Matt Haney, a school board member and a District 6 Board of Supervisors candidate, also denounced the opponents’ bringing of children into the debate.

“We cannot have a situation where our young people, our students are being used as political ploys in fear mongering when the reality is that there is zero evidence that cannabis businesses are dangerous to our schools or our students,” Haney said.

Cohen said the existing limited areas where medical cannabis dispensaries can locate have proven unsuccessful by pushing them into clusters in only a few neighborhoods. “It is deeply concerning that the alarmist and misinformed rhetoric appears to be driving the decision making,” she said.

Ammiano, a longtime advocate of medical cannabis, said that while it appeared the board was moving The City backward, the recent outpouring against the tougher restrictions seems to be having an effect.
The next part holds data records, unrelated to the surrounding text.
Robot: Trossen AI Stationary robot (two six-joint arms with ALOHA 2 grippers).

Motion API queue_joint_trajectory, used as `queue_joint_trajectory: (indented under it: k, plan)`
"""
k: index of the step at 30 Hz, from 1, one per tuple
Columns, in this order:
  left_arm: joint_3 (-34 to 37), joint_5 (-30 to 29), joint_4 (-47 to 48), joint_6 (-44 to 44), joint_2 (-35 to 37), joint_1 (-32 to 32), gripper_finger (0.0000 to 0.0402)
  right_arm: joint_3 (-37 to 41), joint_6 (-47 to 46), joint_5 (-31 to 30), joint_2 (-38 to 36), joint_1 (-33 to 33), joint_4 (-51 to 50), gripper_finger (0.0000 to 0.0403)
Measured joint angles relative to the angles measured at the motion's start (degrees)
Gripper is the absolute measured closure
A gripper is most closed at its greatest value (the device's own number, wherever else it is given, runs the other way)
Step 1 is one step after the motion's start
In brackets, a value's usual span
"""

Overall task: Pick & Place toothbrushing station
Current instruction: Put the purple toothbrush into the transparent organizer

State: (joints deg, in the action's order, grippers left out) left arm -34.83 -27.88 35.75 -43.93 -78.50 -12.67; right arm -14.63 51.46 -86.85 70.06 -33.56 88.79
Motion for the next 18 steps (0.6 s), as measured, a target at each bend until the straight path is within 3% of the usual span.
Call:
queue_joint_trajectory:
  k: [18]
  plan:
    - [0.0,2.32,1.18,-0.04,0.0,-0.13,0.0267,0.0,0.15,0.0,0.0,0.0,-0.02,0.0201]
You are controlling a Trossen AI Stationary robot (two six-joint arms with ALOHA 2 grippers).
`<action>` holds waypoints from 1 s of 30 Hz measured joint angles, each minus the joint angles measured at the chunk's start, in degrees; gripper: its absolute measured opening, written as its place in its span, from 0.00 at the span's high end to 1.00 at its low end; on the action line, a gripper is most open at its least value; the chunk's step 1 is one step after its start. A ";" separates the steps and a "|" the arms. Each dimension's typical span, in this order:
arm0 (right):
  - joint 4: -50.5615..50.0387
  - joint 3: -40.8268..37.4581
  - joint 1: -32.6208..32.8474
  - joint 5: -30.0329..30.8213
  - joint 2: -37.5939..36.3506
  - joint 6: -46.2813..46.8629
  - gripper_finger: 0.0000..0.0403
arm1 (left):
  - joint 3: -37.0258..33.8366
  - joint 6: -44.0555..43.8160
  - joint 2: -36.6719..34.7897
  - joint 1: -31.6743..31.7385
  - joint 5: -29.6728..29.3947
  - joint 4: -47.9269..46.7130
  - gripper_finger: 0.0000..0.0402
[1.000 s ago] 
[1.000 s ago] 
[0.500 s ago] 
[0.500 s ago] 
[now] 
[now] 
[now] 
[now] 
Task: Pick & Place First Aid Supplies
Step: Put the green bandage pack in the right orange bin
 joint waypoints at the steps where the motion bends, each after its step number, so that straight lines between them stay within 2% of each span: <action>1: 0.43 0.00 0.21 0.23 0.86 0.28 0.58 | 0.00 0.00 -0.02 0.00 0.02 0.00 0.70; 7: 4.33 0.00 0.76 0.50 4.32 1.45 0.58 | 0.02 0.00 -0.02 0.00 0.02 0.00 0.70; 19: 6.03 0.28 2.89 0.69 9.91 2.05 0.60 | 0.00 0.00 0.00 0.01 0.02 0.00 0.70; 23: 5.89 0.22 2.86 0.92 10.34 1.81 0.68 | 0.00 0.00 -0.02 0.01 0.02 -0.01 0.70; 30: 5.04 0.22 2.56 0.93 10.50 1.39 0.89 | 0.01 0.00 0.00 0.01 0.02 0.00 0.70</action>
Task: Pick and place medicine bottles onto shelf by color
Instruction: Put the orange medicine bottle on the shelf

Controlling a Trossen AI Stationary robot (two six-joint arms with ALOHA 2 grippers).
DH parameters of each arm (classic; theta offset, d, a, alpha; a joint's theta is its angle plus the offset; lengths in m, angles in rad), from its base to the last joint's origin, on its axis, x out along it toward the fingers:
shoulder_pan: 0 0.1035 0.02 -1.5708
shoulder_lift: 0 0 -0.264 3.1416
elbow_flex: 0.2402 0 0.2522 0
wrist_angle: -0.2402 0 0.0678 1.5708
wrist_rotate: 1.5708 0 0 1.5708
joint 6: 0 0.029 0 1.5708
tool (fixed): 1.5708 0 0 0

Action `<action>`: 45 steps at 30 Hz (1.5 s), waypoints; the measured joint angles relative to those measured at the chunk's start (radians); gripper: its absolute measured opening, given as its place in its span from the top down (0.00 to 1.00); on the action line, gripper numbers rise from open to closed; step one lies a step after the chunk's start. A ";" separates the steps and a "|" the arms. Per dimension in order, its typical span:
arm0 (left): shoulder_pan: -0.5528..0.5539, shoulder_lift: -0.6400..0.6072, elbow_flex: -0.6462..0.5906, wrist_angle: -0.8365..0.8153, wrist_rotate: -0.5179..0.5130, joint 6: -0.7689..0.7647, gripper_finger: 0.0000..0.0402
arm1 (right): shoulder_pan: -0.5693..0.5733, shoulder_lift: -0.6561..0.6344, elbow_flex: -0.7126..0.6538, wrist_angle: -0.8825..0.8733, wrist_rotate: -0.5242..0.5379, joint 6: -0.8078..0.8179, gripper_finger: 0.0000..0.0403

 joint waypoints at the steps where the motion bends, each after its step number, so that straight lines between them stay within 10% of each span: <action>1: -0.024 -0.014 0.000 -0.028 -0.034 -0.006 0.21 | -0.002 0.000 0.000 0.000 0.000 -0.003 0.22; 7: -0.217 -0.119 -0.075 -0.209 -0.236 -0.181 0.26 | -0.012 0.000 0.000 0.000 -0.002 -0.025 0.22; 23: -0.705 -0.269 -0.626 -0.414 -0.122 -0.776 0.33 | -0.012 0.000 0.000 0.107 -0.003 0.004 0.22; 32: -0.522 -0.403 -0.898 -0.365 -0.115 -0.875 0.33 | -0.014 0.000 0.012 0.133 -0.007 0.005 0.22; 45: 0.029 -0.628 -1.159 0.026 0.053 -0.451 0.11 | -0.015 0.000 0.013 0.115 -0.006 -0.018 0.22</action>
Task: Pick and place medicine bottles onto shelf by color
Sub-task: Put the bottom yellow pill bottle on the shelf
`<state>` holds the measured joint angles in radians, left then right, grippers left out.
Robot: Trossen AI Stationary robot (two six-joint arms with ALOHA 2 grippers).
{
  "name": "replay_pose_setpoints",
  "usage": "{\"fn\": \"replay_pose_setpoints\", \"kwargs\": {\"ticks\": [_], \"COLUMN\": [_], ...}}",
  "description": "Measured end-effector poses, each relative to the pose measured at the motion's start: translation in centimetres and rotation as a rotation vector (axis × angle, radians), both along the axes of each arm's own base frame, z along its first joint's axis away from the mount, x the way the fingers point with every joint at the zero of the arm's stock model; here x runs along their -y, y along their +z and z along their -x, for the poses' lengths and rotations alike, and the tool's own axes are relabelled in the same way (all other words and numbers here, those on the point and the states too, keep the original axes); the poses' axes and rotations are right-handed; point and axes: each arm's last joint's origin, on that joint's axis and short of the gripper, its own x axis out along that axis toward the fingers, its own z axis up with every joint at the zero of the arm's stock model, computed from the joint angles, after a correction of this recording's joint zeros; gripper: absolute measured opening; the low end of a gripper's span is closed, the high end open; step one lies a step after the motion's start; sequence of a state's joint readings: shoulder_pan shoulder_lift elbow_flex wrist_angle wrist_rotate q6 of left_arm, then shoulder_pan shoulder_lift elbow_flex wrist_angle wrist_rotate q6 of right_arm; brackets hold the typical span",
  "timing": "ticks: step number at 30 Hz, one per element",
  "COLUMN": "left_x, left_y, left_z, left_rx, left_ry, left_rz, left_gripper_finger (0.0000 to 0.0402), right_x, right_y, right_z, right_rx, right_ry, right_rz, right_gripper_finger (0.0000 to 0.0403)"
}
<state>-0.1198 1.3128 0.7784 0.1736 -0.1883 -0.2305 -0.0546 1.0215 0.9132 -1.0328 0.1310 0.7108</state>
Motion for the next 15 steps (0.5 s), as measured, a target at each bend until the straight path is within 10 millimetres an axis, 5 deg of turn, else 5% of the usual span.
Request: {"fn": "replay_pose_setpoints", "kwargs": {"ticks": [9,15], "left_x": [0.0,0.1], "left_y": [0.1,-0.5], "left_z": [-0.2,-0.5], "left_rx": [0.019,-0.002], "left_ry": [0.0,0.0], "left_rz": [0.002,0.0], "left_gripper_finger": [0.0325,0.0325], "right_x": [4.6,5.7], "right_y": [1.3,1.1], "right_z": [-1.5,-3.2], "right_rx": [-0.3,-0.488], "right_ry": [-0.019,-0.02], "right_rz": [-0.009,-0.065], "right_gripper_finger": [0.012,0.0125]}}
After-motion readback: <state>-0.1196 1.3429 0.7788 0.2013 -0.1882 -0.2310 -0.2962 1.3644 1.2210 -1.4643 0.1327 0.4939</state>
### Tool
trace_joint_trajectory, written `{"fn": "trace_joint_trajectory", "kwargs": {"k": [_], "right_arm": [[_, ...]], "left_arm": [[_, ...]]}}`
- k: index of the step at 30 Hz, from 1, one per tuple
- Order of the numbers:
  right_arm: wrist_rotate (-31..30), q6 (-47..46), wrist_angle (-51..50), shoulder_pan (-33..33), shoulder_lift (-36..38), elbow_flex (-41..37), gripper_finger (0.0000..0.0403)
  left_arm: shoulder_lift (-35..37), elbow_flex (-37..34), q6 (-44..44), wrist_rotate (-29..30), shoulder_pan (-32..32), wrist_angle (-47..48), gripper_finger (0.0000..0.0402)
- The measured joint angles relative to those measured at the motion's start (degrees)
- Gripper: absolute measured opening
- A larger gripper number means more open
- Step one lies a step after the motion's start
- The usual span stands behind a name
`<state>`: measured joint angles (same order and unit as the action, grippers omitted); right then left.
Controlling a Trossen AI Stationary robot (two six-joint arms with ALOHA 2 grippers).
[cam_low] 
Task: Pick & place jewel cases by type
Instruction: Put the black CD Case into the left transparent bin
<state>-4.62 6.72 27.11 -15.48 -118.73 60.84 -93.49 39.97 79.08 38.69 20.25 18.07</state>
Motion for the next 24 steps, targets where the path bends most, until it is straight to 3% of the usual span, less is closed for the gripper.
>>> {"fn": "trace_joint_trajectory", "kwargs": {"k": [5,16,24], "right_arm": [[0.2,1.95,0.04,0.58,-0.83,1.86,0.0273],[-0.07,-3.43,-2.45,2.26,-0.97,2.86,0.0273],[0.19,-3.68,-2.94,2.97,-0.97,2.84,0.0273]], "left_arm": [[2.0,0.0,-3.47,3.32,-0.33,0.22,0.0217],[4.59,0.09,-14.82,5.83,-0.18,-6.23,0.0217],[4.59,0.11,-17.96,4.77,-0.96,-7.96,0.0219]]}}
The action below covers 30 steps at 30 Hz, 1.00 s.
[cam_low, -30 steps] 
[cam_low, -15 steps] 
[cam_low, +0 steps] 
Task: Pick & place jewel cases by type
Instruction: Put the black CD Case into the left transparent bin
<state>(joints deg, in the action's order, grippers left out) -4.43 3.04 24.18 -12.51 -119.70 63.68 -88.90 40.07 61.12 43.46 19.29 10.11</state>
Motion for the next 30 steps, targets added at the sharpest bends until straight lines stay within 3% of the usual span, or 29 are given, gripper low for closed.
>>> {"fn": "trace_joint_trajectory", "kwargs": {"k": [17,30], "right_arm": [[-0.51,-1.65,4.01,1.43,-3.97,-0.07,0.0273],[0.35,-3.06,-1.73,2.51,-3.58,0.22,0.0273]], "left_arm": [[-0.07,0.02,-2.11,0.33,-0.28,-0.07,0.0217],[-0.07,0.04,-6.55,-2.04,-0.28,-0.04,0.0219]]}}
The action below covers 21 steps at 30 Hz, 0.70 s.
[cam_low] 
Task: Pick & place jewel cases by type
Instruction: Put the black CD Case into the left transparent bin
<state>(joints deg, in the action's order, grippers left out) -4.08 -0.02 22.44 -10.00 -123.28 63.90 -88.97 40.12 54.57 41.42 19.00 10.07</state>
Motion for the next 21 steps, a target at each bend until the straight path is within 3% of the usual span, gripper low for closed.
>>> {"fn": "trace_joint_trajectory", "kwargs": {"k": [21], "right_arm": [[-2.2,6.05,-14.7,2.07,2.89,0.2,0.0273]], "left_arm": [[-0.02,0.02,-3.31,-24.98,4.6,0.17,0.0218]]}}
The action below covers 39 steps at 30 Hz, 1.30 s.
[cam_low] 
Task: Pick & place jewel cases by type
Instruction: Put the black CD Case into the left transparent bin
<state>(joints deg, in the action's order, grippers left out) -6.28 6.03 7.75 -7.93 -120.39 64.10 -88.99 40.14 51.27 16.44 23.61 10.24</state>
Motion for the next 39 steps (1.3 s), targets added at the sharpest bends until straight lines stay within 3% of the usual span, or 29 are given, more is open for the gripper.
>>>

“I think because of our pushing back — and I compliment all of us for speaking out — I think we are finally getting some traction,” Ammiano said.

The board’s Land Use Committee is expected to vote Monday on the regulations.

Campos said that if The City fails to pass appropriate regulations he was prepared to support a ballot measure and then “voters of San Franciso can do what this building, at least until now, has failed to do.”